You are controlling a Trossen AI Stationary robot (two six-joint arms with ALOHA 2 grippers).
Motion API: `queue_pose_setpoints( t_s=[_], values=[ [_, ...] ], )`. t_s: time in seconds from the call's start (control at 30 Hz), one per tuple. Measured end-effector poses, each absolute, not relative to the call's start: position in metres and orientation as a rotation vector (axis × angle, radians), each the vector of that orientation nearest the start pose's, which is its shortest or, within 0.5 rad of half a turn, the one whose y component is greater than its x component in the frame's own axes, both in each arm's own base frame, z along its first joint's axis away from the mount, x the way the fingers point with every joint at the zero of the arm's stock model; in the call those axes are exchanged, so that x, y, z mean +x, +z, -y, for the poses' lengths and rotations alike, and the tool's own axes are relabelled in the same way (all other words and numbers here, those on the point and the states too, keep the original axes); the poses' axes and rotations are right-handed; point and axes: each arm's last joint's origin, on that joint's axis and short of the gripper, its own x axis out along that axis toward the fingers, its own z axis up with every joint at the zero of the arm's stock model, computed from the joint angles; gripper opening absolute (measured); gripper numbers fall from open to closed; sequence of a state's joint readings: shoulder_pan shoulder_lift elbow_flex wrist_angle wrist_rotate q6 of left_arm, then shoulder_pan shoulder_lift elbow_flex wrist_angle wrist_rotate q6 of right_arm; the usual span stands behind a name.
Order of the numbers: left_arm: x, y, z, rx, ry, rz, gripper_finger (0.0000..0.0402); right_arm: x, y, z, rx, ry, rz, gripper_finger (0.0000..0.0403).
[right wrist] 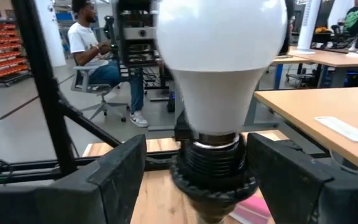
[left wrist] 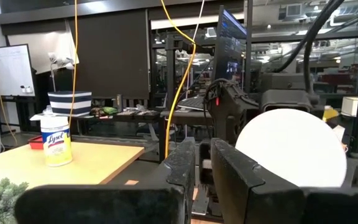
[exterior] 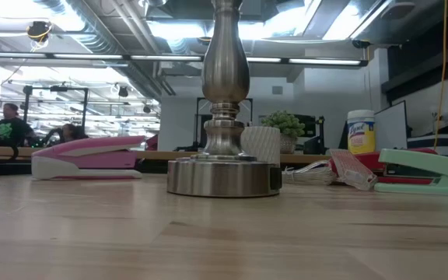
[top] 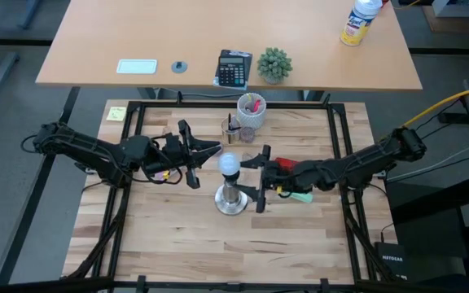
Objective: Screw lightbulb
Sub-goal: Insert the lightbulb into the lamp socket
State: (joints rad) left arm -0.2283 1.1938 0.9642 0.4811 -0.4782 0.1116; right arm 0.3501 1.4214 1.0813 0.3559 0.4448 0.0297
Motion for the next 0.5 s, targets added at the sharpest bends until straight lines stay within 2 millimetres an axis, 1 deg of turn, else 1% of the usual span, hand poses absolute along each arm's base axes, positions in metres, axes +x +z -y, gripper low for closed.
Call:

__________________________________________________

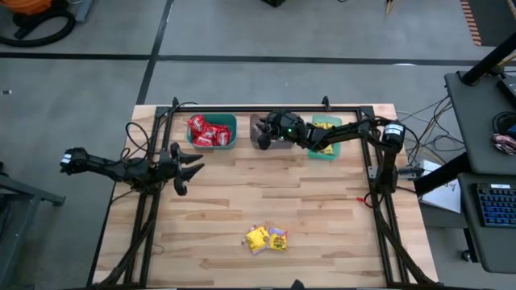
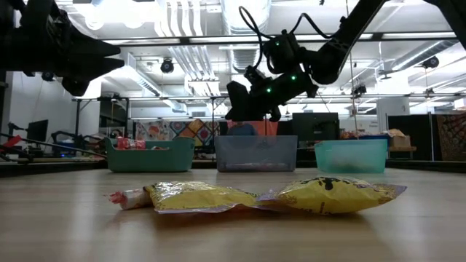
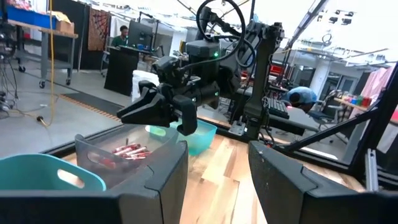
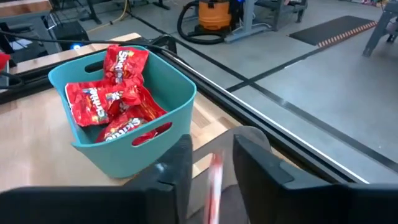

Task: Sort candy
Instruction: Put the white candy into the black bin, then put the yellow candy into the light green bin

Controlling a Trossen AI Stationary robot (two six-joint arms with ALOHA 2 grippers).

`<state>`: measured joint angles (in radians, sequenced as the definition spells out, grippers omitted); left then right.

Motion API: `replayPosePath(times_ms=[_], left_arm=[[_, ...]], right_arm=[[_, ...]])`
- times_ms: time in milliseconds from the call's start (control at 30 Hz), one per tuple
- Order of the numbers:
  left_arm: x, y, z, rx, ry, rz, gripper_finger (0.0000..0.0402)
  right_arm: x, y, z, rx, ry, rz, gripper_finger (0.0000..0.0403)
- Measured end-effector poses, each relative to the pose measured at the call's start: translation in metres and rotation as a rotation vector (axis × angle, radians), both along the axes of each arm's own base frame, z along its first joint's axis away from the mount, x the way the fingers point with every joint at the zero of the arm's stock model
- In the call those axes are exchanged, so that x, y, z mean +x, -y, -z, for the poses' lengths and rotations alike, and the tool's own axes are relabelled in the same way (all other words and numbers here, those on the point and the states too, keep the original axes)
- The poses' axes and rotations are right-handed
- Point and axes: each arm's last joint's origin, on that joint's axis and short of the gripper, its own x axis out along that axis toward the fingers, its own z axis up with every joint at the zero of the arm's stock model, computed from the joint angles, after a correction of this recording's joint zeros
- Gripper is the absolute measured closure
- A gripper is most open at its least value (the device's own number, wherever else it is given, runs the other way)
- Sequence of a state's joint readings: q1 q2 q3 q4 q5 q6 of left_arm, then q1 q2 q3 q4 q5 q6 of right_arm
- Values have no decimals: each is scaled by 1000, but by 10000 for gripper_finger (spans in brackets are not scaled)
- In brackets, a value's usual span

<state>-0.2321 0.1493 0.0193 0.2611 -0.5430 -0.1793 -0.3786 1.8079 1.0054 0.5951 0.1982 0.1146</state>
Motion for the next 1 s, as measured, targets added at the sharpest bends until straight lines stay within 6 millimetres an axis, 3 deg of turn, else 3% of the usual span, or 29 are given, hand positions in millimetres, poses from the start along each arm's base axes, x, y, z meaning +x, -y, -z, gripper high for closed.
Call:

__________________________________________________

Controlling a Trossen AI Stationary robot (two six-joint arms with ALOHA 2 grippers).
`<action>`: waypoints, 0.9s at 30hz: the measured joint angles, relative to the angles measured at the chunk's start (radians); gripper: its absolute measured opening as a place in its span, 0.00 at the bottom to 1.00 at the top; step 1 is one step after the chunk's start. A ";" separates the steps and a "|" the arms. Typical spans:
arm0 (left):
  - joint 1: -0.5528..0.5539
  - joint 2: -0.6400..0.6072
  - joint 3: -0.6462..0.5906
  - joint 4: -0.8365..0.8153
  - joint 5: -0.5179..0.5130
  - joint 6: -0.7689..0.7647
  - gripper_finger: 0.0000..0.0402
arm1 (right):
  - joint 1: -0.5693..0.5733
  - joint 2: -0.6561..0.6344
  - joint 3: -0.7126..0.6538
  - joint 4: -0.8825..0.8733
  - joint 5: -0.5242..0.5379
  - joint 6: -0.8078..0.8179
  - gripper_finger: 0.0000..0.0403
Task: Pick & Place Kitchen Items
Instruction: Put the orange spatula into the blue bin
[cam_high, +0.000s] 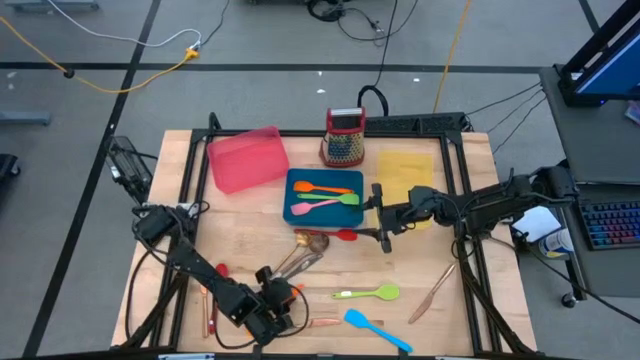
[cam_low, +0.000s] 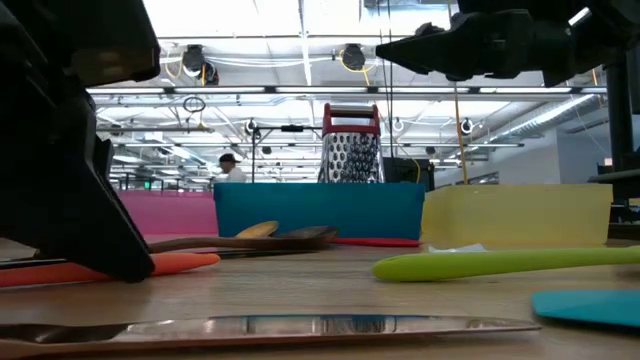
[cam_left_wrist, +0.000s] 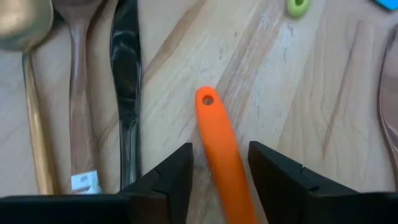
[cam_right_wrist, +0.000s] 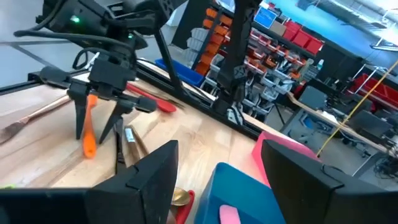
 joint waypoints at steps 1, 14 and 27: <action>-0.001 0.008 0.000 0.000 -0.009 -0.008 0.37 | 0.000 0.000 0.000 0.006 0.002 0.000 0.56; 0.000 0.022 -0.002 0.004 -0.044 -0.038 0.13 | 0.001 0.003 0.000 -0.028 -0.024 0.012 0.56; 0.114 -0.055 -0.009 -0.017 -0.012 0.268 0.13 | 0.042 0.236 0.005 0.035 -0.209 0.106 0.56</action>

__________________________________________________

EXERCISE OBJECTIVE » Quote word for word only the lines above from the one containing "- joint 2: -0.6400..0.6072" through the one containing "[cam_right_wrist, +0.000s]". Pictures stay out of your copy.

ANSWER SECTION »
  - joint 2: -0.6400..0.6072
  - joint 3: -0.6462..0.5906
  - joint 4: -0.8365..0.8153
  - joint 5: -0.5179..0.5130
  - joint 6: -0.7689..0.7647
  - gripper_finger: 0.0000..0.0402
arm1 (right):
  - joint 1: -0.5693..0.5733
  - joint 2: -0.6561..0.6344
  - joint 3: -0.7126..0.6538
  - joint 4: -0.8825..0.8733
  - joint 5: -0.5242..0.5379
  - joint 6: -0.8078..0.8179
  - gripper_finger: 0.0000..0.0403
Task: Pick & Place Kitchen Items
Instruction: Put the orange spatula into the blue bin
[cam_high, +0.000s] 
[cam_low, +0.000s] 
[cam_left_wrist, +0.000s] 
[cam_right_wrist, +0.000s] 

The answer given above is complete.